Memory Loss Linked to Diet
Loss of memory with advanced age is a significant problem within most societies, and appears particularly severe in advanced industrialized nations. A less visible and often ignored problem comes from a food supply high in cholesterol and saturated fat, which has led to high obesity rates.
In a study published in the June issue of the Journal of Alzheimer's Disease, researchers from the Medical University of South Carolina (MUSC) have linked memory loss to a diet high in saturated fat and cholesterol.
Collaboration between two laboratories at MUSC and one at Arizona State University led researchers to discover that rodents that were fed a diet high in cholesterol and saturated fat displayed impairment in working memory.

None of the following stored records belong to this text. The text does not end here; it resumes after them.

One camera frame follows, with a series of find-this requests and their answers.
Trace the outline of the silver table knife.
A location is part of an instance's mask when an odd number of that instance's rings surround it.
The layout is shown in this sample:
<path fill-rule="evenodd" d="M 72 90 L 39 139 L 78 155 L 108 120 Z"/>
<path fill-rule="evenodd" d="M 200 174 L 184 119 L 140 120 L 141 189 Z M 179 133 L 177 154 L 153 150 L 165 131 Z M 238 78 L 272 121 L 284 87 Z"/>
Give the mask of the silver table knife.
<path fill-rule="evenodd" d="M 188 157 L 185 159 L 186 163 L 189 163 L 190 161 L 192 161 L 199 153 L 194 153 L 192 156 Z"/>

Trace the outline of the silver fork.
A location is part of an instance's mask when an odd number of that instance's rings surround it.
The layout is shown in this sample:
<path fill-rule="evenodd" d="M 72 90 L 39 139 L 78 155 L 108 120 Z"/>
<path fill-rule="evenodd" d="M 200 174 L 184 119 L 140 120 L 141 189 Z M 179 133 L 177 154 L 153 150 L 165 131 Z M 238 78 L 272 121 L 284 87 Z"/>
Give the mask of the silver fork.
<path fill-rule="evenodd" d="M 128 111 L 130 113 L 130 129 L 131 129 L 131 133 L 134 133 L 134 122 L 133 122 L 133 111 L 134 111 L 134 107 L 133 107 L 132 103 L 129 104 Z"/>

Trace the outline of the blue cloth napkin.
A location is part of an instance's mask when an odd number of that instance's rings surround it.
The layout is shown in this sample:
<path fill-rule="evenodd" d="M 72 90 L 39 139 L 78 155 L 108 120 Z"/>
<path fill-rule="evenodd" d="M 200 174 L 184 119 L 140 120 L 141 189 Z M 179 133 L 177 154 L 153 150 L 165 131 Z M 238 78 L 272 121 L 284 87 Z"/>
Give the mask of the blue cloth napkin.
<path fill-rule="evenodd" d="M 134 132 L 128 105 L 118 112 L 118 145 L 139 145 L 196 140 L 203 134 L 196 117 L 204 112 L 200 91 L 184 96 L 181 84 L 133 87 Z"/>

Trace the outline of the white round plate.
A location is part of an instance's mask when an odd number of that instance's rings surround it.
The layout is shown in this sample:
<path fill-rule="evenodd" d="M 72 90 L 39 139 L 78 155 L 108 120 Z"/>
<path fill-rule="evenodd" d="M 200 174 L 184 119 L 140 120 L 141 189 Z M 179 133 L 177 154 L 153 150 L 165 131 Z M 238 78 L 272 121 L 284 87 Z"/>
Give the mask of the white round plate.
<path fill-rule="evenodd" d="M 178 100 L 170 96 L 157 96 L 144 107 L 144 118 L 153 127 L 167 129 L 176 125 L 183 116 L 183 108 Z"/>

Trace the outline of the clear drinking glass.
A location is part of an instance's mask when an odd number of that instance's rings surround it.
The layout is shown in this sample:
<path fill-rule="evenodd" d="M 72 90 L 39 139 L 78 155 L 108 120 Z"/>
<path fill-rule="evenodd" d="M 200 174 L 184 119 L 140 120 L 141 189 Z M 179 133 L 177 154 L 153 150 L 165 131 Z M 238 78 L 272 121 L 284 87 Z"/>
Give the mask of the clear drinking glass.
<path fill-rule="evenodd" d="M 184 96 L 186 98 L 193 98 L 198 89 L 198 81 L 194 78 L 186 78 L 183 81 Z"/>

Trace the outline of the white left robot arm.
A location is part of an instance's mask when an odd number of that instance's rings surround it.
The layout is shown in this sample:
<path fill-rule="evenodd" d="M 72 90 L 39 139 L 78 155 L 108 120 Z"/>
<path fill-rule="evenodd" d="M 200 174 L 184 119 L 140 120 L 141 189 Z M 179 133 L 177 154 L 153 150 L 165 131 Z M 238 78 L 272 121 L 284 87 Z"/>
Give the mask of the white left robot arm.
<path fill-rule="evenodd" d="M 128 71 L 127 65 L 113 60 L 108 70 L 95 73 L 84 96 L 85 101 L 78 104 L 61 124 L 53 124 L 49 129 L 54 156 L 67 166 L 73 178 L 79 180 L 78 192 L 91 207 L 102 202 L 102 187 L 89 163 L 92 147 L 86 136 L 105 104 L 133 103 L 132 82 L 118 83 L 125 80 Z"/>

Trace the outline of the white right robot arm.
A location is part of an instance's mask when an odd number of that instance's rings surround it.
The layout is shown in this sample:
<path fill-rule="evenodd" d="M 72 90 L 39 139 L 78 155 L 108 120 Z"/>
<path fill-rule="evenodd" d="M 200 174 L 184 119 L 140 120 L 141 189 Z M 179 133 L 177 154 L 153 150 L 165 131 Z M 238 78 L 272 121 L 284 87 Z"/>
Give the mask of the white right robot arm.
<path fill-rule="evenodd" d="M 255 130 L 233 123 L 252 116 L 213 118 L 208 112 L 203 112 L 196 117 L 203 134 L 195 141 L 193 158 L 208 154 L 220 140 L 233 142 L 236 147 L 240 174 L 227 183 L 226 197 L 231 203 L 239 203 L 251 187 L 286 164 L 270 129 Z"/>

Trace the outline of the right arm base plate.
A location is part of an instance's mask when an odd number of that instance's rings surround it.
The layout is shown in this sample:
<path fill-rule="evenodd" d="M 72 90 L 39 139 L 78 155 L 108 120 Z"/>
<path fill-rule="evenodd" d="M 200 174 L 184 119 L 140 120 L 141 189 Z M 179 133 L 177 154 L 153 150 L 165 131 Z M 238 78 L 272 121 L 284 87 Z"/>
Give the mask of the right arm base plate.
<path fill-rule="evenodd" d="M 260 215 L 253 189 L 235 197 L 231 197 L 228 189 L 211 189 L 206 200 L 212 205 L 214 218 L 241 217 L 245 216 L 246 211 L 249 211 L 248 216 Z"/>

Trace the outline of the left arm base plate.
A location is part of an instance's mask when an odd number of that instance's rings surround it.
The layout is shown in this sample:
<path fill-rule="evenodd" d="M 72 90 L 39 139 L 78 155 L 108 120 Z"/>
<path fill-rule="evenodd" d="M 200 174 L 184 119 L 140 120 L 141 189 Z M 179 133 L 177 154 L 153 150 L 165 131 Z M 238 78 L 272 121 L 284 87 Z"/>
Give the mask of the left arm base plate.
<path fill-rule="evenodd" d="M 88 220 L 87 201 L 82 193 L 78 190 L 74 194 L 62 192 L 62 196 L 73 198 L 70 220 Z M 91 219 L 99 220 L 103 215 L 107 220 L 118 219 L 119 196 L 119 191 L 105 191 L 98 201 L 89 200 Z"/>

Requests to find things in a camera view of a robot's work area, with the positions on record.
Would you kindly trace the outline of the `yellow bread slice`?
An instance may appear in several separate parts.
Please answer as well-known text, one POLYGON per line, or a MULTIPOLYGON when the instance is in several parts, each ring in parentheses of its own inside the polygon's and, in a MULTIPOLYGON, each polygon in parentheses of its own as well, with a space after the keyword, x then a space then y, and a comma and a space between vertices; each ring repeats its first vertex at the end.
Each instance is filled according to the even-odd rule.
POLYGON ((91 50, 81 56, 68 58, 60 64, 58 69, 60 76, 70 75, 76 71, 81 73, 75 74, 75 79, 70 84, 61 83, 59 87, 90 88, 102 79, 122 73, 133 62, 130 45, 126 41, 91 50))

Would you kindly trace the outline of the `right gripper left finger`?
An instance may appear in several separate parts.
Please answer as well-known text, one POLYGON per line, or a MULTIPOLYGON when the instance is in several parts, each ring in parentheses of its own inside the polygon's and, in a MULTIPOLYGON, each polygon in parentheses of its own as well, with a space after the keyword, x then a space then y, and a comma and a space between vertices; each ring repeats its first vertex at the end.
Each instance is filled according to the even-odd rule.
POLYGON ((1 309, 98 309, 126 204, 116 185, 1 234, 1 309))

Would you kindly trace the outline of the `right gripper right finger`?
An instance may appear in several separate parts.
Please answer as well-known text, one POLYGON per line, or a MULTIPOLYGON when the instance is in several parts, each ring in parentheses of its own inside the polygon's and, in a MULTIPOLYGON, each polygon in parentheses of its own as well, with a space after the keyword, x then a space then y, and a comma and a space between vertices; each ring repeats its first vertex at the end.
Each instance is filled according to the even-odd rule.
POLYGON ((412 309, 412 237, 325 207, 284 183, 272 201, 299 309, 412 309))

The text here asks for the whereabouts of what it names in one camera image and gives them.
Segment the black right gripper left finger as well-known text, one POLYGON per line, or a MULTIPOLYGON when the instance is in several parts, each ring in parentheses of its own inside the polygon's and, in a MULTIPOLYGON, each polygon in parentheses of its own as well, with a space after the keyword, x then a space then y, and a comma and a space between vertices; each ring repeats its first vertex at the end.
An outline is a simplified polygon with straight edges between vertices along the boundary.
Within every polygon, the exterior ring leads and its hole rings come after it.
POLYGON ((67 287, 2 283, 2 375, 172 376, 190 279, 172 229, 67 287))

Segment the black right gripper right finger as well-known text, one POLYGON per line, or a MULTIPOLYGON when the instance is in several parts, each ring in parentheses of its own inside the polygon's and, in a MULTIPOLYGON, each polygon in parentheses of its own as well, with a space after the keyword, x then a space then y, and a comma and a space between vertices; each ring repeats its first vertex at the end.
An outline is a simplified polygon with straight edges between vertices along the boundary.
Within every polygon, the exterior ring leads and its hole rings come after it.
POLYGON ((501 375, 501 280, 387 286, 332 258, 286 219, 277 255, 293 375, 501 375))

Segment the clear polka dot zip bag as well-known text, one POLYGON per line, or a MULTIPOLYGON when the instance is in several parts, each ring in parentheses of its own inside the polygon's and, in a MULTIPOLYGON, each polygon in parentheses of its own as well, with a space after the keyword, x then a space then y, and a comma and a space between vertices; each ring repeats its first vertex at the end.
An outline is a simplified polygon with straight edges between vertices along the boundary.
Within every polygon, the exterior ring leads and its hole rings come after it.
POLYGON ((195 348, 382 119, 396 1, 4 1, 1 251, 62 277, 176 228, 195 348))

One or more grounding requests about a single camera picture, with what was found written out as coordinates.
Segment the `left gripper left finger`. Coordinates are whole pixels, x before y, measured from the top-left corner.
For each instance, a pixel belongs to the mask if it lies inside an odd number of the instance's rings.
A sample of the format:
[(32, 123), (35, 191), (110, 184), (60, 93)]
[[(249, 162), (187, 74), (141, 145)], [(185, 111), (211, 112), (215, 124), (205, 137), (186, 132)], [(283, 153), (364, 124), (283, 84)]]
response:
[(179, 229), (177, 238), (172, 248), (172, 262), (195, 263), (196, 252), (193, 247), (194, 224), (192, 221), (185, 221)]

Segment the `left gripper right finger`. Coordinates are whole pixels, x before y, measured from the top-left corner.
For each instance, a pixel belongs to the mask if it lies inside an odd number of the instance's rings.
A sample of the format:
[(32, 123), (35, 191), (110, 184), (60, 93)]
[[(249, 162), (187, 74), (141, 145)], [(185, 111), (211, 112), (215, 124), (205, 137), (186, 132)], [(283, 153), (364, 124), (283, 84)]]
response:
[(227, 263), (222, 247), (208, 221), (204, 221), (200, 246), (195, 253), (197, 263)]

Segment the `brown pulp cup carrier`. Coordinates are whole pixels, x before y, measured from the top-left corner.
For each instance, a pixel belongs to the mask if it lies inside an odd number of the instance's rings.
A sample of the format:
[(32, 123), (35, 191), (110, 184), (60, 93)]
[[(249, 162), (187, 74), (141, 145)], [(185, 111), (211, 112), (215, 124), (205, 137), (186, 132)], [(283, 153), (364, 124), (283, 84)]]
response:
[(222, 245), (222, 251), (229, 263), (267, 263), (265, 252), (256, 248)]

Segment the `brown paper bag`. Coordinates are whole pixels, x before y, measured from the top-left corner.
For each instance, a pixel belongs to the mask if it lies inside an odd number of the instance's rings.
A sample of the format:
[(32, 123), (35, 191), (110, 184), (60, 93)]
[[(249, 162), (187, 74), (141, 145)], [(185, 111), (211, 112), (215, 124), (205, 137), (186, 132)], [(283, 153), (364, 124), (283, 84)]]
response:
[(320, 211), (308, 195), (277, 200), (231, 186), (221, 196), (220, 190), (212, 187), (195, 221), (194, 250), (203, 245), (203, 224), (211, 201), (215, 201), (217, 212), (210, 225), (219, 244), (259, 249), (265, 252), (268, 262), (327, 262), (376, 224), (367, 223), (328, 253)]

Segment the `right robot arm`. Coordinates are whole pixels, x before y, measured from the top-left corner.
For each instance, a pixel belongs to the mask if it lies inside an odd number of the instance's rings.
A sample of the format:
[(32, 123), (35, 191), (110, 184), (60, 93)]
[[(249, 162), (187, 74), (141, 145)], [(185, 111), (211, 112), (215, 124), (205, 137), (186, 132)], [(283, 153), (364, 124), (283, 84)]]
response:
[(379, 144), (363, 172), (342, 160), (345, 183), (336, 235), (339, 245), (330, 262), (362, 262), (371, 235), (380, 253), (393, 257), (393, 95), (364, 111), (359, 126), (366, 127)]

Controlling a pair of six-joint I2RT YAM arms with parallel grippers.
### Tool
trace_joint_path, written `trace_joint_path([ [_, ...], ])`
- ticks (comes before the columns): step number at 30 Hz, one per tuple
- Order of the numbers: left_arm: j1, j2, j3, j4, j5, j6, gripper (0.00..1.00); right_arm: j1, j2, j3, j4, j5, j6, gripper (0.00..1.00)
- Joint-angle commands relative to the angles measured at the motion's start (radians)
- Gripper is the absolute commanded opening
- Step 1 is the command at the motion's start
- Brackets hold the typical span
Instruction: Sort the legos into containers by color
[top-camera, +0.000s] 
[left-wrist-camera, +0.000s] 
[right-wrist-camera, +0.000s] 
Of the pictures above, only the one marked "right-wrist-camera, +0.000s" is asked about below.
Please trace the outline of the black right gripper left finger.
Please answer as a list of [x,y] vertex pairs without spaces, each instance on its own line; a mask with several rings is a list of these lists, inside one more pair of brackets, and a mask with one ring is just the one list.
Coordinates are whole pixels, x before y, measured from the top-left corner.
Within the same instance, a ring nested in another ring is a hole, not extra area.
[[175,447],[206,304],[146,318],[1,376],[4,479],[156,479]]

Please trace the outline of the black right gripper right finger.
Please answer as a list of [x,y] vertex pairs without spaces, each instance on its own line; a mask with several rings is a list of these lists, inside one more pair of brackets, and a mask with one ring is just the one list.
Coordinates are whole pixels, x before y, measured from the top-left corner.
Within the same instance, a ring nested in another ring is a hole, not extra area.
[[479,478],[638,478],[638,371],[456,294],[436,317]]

This memory loss is associated with inflammation in the brain, as well as the impairment of structural proteins that affect how a nerve cell functions. As inflammation is associated with a poor diet, the failure of functions in other key organs such as the eye and the ear also could be expected.
Assuming that the same phenomenon occurs in human beings, the study suggests that as humans age, memory may be preserved and brain functions improved by restricting the consumption of cholesterol and saturated fats.
New Drug Treatment Provides Startling Results
A private clinic in California, USA, appears to be getting dramatic reductions in dementia symptoms by injecting an arthritis drug called etanercept into the neck of Alzheimer's patients. The doctors at the Institute for Neurological Research, a private medical group based at the University of California, Los Angeles (UCLA), believe they are restoring communication links in the brain.
Etanercept is normally used to treat arthritis, where it blocks the action of tumour necrosis factor-alpha (TNF), a chemical that causes painful and swollen joints. However, in the case of Alzheimer's, TNF is also thought to block the communication between brain cells, so using etanercept restores that function, so the researchers suggest.
The Institute for Neurological Research has posted videos and information on its website that describes Alzheimer's patients dramatically improving (within minutes in some cases) after receiving the drug. The drug is injected into the spine, at the neck, and then the patient is tilted up to encourage bloodflow to take the drug into the brain.
Many experts say the results are worth investigating further with controlled clinical trials.
Edward Tobinick is the professor who pioneered the research. He said he and his team have observed improvements in patients' thinking and reckoning skills, as well as memory and verbal skills. They have also noticed improvement in mood and in the "gait" of patients where that has been a symptom. However, the improvements are not so great that the patients can be described as returning to normal, he cautioned.
Doctors at the clinic said they are getting 90 per cent response rates from the drug, usually within minutes. Some of the patients have been on the treatment for three years, but the typical patient improves week by week, as they receive each dose, and the improvements level out after about three months of being on the medication.
Dr Susanne Sorensen, head of research at the UK's Alzheimer's Society, said in a prepared statement that effective treatments for Alzheimer's were urgently needed. The disease affects 400,000 people in the UK alone, and there are millions of carers looking after people with Alzheimer's.
The numbers of people affected by the disease are rising dramatically, and "Investment in dementia research is an essential part of confronting this devastating condition," said Sorensen.
Regarding the apparent success of the Tobinick Method, Sorensen commented that "On the surface these results are exciting," but she said "there are large gaps in the research, which only involved a small pilot group and we cannot draw any conclusions until a controlled trial is carried out".
She said the Society has concerns about the cost and practical problems involved with a treatment where the patient has to be given the drug by injection into the spine, a procedure that requires specialist staff and facilities.
Sorensen concludes on a cautiously optimistic note and calls for more investment in research "It is very encouraging to see alternative ways to treat Alzheimer's disease being explored. We need to see much wider investment in dementia research in the UK."
Dr Clive Holmes, a professor at Southampton University, said on BBC Radio 4 this morning that he was keen to do the research, there was enough evidence from what he had seen on the video footage to make it worth doing a small clinical trial, but there was no funding as yet.